Assigned task:
Repeat only the lines between the one with "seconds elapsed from" and the end of the material below, both ends included. Omit any picture.

-- Opening Marker --

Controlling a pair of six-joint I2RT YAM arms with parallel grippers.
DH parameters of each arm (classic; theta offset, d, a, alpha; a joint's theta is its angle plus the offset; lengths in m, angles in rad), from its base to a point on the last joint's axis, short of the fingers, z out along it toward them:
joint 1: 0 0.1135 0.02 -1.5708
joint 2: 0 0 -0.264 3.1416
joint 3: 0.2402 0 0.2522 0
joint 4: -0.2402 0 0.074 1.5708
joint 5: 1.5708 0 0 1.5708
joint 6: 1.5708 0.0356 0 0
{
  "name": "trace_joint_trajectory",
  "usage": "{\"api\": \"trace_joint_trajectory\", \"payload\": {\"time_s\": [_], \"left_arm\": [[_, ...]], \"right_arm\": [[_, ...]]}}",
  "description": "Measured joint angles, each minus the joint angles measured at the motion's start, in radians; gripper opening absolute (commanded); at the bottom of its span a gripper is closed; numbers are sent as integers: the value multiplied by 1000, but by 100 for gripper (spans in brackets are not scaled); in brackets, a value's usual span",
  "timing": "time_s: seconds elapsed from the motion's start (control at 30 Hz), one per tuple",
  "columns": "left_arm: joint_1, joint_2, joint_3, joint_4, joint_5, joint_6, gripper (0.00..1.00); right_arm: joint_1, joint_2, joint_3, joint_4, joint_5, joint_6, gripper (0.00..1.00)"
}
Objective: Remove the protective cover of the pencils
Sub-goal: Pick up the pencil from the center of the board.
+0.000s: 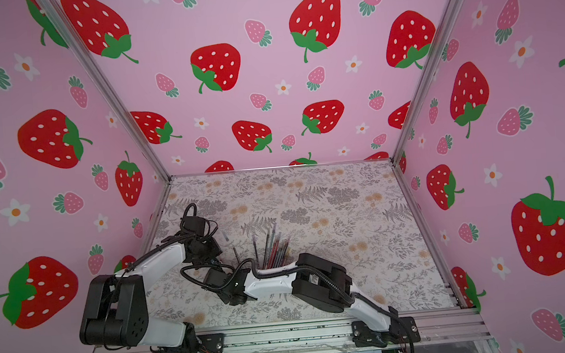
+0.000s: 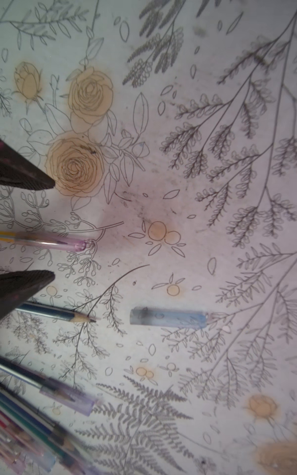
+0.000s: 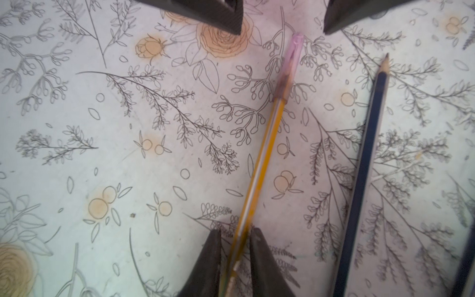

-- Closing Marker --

Task result:
  "timing": "time_s: seconds elapsed from the motion's start (control at 30 Hz), one per tuple",
  "columns": "left_arm: joint_1, joint_2, joint_3, joint_4, joint_5, joint_6, gripper (0.00..1.00); right_arm: joint_1, joint_2, joint_3, joint_4, joint_5, joint_6, gripper (0.00..1.00)"
}
Objective: Remove the protective cover of the pencils
Sub-goal: Pick up the pencil from the center of the board.
+0.000s: 
+0.000s: 
+0.000s: 

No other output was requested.